The first was actually independent of computers and was given to all practices. The next two were particularly related to uptake of computers. But they were all voluntary-practices were free to apply or not, as they wish. GPs value their independence: there was no coercion involved. But the money involved was sufficient to subsidise the cost of the hardware, and this was enough for GPs to give it a go. Not surprisingly, at the end of the three year period, there were two things that the majority of GPs were doing - writing prescriptions on computer, and receiving data from pathology companies. Subsequent incentives programs have gone on to encourage data quality, recording of coded data and the use of secure messaging.
Support Structure
Significantly, the incentives were also accompanied by a support structure, through the Divisions of General Practice.
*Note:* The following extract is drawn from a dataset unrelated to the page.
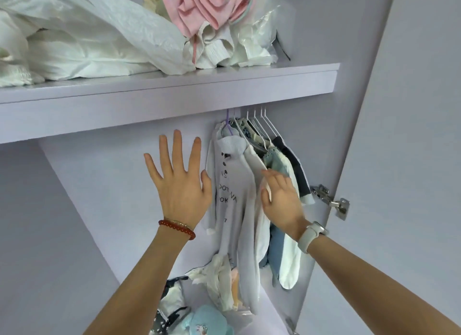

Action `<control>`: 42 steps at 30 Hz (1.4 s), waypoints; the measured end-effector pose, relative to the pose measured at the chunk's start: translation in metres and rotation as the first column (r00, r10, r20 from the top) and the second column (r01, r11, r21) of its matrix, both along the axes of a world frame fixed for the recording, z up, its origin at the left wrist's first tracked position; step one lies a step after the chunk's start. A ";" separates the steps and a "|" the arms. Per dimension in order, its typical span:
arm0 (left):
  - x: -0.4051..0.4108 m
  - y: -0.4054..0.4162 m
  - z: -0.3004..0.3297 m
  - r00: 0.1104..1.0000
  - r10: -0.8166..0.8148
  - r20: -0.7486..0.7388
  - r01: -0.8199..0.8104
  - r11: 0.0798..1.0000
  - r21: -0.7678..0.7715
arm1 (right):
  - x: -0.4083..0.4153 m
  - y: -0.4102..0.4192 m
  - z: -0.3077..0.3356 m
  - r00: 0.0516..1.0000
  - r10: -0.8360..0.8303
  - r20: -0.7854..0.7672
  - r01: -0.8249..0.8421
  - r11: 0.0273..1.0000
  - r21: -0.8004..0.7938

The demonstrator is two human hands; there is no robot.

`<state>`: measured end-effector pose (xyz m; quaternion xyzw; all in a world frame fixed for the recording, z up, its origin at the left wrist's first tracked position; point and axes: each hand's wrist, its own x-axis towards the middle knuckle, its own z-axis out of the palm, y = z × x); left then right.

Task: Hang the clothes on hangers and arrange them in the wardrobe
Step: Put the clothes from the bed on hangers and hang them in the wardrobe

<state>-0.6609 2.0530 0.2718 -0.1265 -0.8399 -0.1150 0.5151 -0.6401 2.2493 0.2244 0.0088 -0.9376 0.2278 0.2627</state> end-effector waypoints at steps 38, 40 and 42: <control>0.869 0.149 -0.379 -0.047 0.024 0.999 0.644 -0.763 0.049 | 1.000 -0.210 -0.343 -0.528 -0.391 0.754 0.636 -0.770 0.046; 0.897 0.141 -0.398 0.030 0.061 0.998 0.592 -0.805 0.031 | 1.037 -0.222 -0.358 -0.557 -0.338 0.758 0.564 -0.824 0.047; 0.916 0.135 -0.417 0.102 0.060 0.993 0.533 -0.846 -0.004 | 1.071 -0.229 -0.372 -0.564 -0.286 0.775 0.498 -0.866 0.043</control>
Now, divisions were federally funded support structure for general practice [19,20], and at that time there were 123 divisions, with a geographic spread across the country, so no GP and no practice needed to be without a division. Divisions have recently been consolidated and given a wider brief beyond general practice, and rebranded as Medicare Locals.
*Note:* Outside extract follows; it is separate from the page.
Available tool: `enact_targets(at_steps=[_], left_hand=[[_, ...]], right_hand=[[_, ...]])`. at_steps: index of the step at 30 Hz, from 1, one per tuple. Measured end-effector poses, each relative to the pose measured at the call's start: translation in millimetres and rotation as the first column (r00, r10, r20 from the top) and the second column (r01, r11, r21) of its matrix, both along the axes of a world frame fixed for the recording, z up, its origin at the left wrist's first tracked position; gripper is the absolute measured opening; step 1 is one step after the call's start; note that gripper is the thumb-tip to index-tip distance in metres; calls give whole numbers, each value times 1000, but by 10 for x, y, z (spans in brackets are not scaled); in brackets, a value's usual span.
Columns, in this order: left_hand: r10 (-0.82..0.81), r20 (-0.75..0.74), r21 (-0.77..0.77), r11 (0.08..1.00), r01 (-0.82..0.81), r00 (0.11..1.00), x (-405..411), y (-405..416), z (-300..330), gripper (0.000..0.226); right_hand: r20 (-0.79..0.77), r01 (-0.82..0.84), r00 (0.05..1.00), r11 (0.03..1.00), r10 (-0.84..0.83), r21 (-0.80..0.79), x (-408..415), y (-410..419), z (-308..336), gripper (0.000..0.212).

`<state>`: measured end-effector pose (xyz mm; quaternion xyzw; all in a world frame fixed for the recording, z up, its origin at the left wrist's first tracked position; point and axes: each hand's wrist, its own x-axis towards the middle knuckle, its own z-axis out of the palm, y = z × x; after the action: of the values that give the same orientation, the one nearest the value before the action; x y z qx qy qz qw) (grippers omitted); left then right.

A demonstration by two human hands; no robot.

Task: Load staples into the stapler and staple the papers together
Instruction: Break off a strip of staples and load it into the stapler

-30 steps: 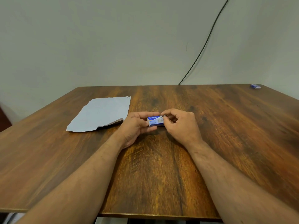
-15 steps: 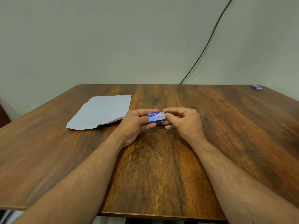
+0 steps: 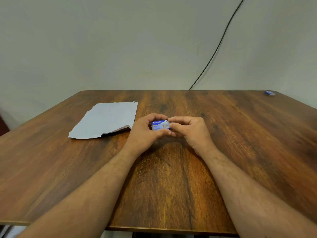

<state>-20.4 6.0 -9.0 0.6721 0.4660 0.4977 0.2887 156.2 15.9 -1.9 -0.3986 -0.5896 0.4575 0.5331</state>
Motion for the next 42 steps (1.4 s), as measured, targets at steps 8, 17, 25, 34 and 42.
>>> enact_targets(at_steps=[8, 17, 25, 34, 42], left_hand=[[-6, 40, -4, 1000, 6, 999, -27, 21, -15, 35], [-41, 174, -75, 996, 55, 984, -29, 38, -17, 28], [-56, 134, -77, 995, 67, 989, -36, 24, -12, 35], [2, -23, -115, 993, -4, 1000, -15, 34, 4, 29], [-53, -25, -170, 984, 48, 998, -12, 30, 23, 26]], right_hand=[[-116, -37, 993, 995, 26, -92, 11, -14, 26, 21], [-135, 11, 991, 994, -25, -105, 50, 13, 23, 19], [-160, 3, 987, 994, -21, -111, 55, 3, 32, 18], [364, 162, 868, 886, -338, 435, 70, -10, -25, 17], [432, 101, 862, 925, -266, 368, 61, -34, 13, 11]])
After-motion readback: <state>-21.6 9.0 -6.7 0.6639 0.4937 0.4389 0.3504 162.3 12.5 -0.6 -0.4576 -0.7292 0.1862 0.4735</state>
Each division was funded for 2001-2003 to develop a program to encourage the adoption of IT in general practice. For some, it was a dedicated officer, for others, a program spread amongst several workers. So all of a sudden there were education programs to show you how to use this new beast on your desktop. There was someone to ring if you had a problem. Some divisions ran setup services - others concentrated on clinical outcomes. Either way, there was help, and help that could be tailored to the needs - big practices, small practices, solos, GPs and staff. This sort of support is something that is often missed when public policy is developed.
In Practice Need
However, these incentives did not arrive on virgin territory. GP systems had already started to be adopted, driven by a specific need. Computers started to arrive because Australian GPs identified a key area that computers could improve their workflow. Australian prescribing regulations are very complex, because of the structure of government subsidies [21]. Whether a drug is on prescription or not is a state regulation, but on top of that the federal government subsidizes a raft of medications. So a simple medication such as diclofenac, comes in two different strengths and three different pack sizes, as well as suppositories and injections, and is supplied by several companies under different brand names. Sometimes a drug can be prescribed easily for one condition, but requires a phone call to the responsible government agency for a different indication. Four times a year this list would be updated, with multiple changes. Remembering what pack sizes and how many repeats was confusing, and forever looking up the ‘yellow’ book was time consuming. So the first computer programs were little more than electronic prescribing packages, navigating the many variations.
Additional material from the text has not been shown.